▶ [TASK DESCRIPTION]: Starting at the first line of the listing below, retype each line up to and including the one that contains "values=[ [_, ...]". Leave pictures out.

▶ [SUPPLIED INFORMATION]:
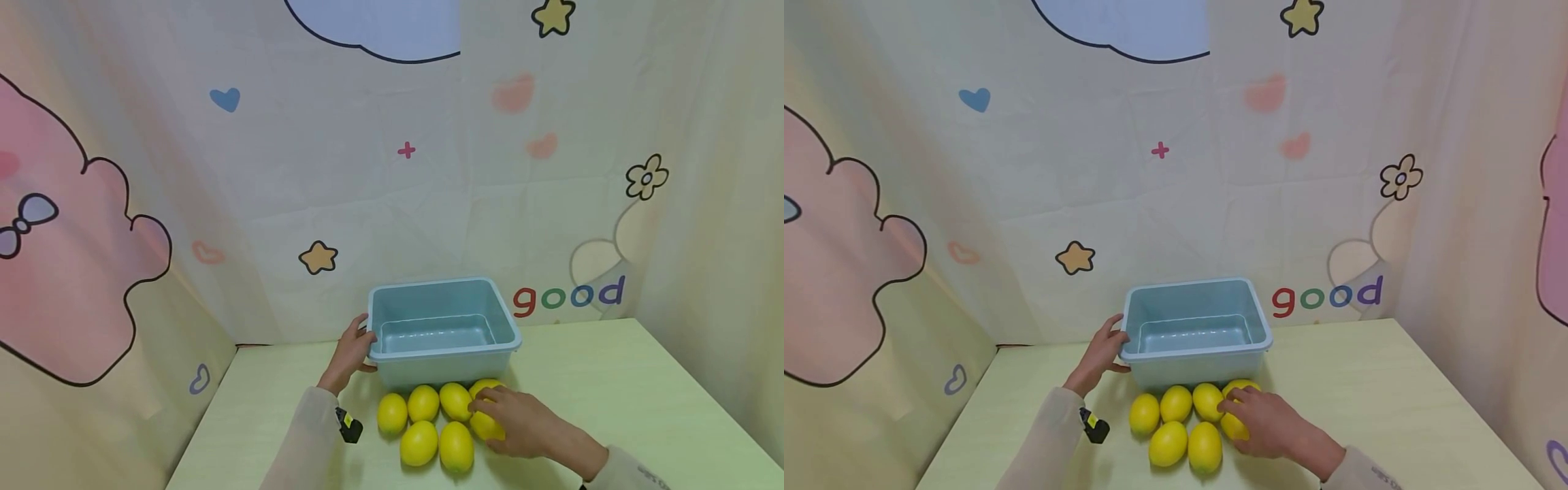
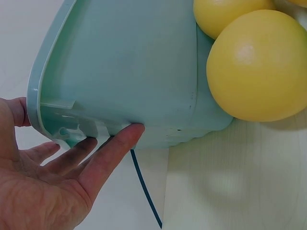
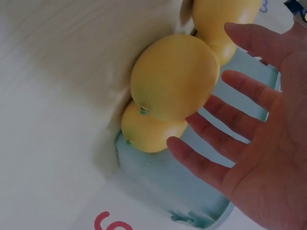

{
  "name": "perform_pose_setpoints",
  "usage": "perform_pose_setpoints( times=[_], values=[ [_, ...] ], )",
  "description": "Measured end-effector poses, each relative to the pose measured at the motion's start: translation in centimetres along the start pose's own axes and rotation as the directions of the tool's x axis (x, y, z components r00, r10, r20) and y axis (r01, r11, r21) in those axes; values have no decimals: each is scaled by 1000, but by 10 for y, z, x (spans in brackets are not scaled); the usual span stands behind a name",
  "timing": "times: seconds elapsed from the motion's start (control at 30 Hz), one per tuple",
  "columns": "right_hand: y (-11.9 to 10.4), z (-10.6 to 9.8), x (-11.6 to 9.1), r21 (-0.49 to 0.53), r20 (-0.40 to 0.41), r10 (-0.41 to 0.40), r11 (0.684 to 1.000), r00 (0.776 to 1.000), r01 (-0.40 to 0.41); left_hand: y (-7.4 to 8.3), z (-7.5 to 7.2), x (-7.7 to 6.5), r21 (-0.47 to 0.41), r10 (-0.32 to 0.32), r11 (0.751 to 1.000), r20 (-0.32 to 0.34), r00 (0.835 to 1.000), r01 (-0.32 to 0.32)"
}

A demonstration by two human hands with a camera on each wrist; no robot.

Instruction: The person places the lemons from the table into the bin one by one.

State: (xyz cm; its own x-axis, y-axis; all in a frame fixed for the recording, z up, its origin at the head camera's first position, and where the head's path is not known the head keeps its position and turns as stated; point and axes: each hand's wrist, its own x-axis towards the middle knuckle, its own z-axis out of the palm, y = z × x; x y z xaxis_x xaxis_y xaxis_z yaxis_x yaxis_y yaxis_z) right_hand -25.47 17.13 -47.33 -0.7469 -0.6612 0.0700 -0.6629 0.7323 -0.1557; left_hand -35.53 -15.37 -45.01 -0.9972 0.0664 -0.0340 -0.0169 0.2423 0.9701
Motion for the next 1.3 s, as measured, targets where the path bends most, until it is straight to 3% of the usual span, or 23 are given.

▶ [PROBLEM SOLUTION]:
{
  "name": "perform_pose_setpoints",
  "usage": "perform_pose_setpoints( times=[_], values=[ [_, ...] ], )",

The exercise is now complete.